We managed to get to the Esau Gollie ( Oh Golly )bridge just in time for it's opening at 9:15 and off we go- South on the Indian River again. The first stretch this morning was straight down the middle of this beautiful river. Just before noon the channel started to have a few zig zags because of the many little islands. We passed through the Pelican Island Wildlife Refuge and saw the tiny Pelican Island a mile or so away from the channel with dozens and dozens of Pelicans and lots of other birds watching us go buy. It has really been a beautiful day. We found another nice anchorage just off the waterway behind a little island at mile 945. We stopped around 4 P.M. And both took a short nap. I washed my hair and started supper and Doug took the dingy for a little sight seeing tour.

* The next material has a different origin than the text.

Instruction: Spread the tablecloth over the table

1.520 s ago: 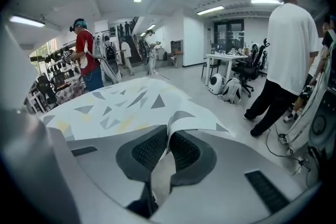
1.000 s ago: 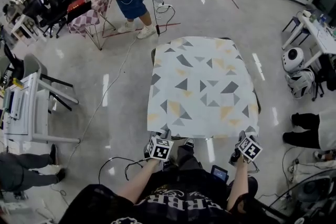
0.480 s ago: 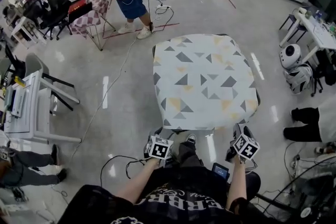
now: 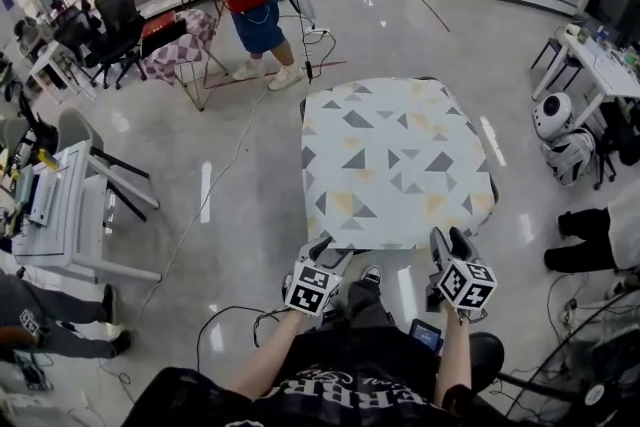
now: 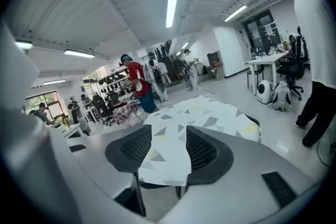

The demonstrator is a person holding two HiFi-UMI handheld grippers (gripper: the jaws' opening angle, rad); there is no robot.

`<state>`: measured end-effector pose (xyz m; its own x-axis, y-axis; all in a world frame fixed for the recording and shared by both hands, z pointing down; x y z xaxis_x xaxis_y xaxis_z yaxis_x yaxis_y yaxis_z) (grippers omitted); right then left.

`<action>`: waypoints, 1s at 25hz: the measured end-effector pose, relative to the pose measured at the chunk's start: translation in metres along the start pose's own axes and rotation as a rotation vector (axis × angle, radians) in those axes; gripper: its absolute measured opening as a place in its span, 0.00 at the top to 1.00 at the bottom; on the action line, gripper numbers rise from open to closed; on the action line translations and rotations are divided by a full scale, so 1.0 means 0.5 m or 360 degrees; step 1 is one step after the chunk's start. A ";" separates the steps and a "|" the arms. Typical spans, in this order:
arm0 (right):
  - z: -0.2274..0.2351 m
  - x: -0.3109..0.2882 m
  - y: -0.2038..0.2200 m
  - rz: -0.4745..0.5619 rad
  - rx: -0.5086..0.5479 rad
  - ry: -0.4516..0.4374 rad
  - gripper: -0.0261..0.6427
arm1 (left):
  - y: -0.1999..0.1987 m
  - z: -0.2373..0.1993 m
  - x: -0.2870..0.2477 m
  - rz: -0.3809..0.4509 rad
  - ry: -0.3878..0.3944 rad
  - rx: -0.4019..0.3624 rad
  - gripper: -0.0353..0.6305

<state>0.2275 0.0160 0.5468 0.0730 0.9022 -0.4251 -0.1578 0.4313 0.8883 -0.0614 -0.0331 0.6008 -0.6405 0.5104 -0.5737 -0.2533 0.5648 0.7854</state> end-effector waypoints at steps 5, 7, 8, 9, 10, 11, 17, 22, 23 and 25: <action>-0.103 0.034 -0.057 0.0057 0.0169 -0.0213 0.64 | -0.049 0.022 0.064 0.0159 0.0101 -0.0043 0.65; -0.145 0.043 -0.079 0.0079 0.0230 -0.0296 0.65 | -0.068 0.025 0.087 0.0215 0.0134 -0.0054 0.66; -0.165 0.046 -0.088 0.0087 0.0255 -0.0334 0.66 | -0.079 0.028 0.100 0.0238 0.0149 -0.0060 0.67; -0.183 0.050 -0.097 0.0094 0.0277 -0.0369 0.66 | -0.089 0.033 0.112 0.0259 0.0164 -0.0066 0.68; -0.200 0.052 -0.105 0.0100 0.0296 -0.0401 0.67 | -0.099 0.038 0.124 0.0281 0.0178 -0.0074 0.70; -0.215 0.054 -0.112 0.0108 0.0314 -0.0431 0.68 | -0.108 0.043 0.135 0.0307 0.0192 -0.0079 0.72; -0.264 0.081 -0.149 0.0166 0.0401 -0.0585 0.73 | -0.162 0.091 0.180 0.0424 0.0226 -0.0131 0.78; -0.258 0.128 -0.153 0.0195 0.0439 -0.0646 0.81 | -0.184 0.155 0.200 0.0448 0.0240 -0.0182 0.80; -0.254 0.139 -0.153 0.0197 0.0453 -0.0651 0.82 | -0.185 0.168 0.202 0.0456 0.0240 -0.0174 0.81; -0.245 0.161 -0.155 0.0208 0.0476 -0.0657 0.86 | -0.187 0.195 0.208 0.0469 0.0248 -0.0164 0.82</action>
<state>0.1250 0.0548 0.4225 0.4629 0.8484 -0.2569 0.0919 0.2423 0.9658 -0.0336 0.0302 0.4452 -0.7980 0.5322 -0.2829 -0.1081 0.3354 0.9358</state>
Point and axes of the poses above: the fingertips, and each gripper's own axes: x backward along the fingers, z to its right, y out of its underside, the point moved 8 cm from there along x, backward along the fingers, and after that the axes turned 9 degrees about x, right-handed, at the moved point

Having sailed most of the day and only having run the engine about 30 minutes I thought I had better check the battery charge. Sure enough it was down pretty good. We ran the engine another hour. We had run enough to bring the house battery up. But not the starting battery. With days now shorter some reading lights were nice in the evenings. Having it to do over again I would have put a larger alternator on Wolf trap as the one that came on the engine was only 15 amp. When we got to Ft Lauderdale . I run up on a fellow who had a nice 30 amp alternator that he was replacing with a 100 amp and really fancy charging system. I gave him $10.00 It had a bad diode in it and I got one for $15.00 and put it on the little Yanmar. I could detect a little slowdown for about twenty minutes if the batteries were down some but as the alternator load lightened Wolftrap was back up to speed again. There is no end to this more and more electricity thing I would have been just as happy had I stuck with the 15 amp alternator. It jut meant running under power a little longer. I do believe that when charging batteries at anchor the heavier load on the engine from a bigger alternator is better for the engine as long as you never charge batteries under about 1600 RPM's. For a fellow who builds his own stuff It's not a hard thing to but a small refrigerator on board run off a small rotary automotive air conditioner compressor. If you have to run the engine to charge batteries you may as well run a small refrigerator. Even the little 8 hp Yanmar will pull a thirty amp alternator and refrigerator while anchored. You can't run both while motoring If the little refrigerator is really well insulated say 6 inches you don't have to run it but about twice a week for one hour in hot summer time. Unless you are going to live aboard for long periods. I used in our sailboat Kate, the refrigerant that they sell in the automotive stores.

Us men are mostly fools. We take a girl off sailing who has been used to all the modern convinces and expect her to cook, serve meals and a few other jobs in blissful happiness with a kerosene stove that is contrary. No refrigeration, hardly any electricity minimal heat and not even a decent mirror to put her makeup on. You and I can't saw out a new hatch board without an eclectic jigsaw a couple of Rather manly wood planes, chisels

WE can't even read a chart without a chart table. No frilly curtains no flowery bedspreads. Except for one rather large problem we should take only men sailing.